Un autre élément poignant de l'histoire est le rôle muet de l'Enfant (Sesto chez Haendel), le fils de Cornélia et Pompeo, dont le sort tragique est scellé par les machinations d'Achille. Ce dernier, dans une démonstration de cruauté impitoyable, propose de sacrifier l'Enfant pour obtenir les faveurs de Ptolémée, renforçant ainsi la tension dramatique et l’horreur des intrigues politiques qui déchirent les personnages.

La mise en scène, avec ses références explicites à l’Égypte antique, notamment à travers des décors détaillés avec des hiéroglyphes, contribue à l’immersion dans l’intrigue. Les quatre soldats géants oppressifs (symbolisant le pouvoir de l’armée à l'époque) sur scène rappellent également le contexte romain de l’histoire, tandis que la boîte bleue avec la tête de Pompée crée un parallèle frappant avec l’opéra de Haendel. Par contre, et peut-être en conséquence de certains partis pris de mise en scène, l’apparition presque comique de César dans la scène Cesare, fuggi ! peut sembler discordante par rapport à la gravité de la même scène dans la version de Haendel. De plus, la relation entre César et Cléopâtre manque parfois de l’éclat passionné qu’on pourrait attendre, comparé à celle mise en avant par le Saxon.

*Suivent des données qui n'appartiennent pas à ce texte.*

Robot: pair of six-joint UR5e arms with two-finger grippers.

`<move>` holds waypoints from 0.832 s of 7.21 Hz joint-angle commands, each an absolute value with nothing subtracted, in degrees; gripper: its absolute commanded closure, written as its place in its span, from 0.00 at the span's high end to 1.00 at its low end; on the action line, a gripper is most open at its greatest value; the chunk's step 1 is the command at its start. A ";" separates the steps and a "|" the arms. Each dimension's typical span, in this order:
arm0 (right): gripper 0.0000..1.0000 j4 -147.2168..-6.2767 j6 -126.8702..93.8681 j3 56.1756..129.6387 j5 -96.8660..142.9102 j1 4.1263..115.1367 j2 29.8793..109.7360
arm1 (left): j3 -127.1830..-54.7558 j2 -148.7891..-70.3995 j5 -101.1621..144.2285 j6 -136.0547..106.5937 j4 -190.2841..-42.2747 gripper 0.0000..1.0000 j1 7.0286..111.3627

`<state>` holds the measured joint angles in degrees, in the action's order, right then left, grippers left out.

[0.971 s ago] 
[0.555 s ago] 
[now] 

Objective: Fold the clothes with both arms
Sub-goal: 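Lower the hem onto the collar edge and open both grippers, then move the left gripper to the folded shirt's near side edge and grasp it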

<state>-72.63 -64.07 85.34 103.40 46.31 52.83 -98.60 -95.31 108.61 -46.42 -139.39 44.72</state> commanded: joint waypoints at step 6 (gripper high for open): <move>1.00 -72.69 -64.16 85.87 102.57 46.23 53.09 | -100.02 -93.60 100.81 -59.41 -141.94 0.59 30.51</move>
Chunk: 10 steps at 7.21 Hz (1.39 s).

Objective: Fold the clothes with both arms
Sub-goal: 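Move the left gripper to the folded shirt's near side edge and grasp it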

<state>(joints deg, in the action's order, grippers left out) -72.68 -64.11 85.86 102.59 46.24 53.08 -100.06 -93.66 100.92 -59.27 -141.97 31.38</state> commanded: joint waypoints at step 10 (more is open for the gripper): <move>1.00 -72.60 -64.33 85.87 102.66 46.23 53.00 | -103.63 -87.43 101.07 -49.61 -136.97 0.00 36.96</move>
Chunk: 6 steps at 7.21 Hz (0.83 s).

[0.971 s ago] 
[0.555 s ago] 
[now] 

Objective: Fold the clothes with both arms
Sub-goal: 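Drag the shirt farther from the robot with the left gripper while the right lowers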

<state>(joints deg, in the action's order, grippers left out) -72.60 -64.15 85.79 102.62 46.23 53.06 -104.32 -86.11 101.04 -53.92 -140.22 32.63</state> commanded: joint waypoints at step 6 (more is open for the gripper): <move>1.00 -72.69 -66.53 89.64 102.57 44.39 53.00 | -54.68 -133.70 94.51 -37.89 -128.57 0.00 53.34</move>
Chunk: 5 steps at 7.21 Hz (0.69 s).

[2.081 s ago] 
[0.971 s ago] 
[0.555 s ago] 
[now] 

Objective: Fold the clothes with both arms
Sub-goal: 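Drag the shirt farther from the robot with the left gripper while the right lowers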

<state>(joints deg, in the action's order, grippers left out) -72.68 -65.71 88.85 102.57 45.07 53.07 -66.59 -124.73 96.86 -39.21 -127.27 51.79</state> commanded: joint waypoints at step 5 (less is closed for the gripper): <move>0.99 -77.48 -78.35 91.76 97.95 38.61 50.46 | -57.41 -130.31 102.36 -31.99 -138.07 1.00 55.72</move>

Le finale en mode lieto fine, Dal seno di Giove la pace discenda, offre une conclusion presque cinématographique, avec une scène d’une beauté visuelle qui enveloppe le spectateur dans un sentiment de paix descendante, bien que l’ensemble des interprètes semblent peiner à maintenir une cohésion sonore parfaite dans ces derniers instants.

Ce Cesare in Egitto du Festival d’Innsbruck est une redécouverte enrichissante, soutenue par des performances vocales de haute volée, bien que certaines décisions artistiques divisent. Cette production reste néanmoins un témoignage éclatant de la richesse de l’opéra baroque au-delà des œuvres les plus célèbres, et une célébration réussie de l’art de Giacomelli. La comparaison entre les œuvres de Giacomelli et de Haendel met en lumière non seulement les différences stylistiques entre les deux compositeurs, mais aussi la diversité du paysage opératique baroque, où les mêmes sujets pouvaient être traités de manière radicalement différente par plusieurs compositeurs.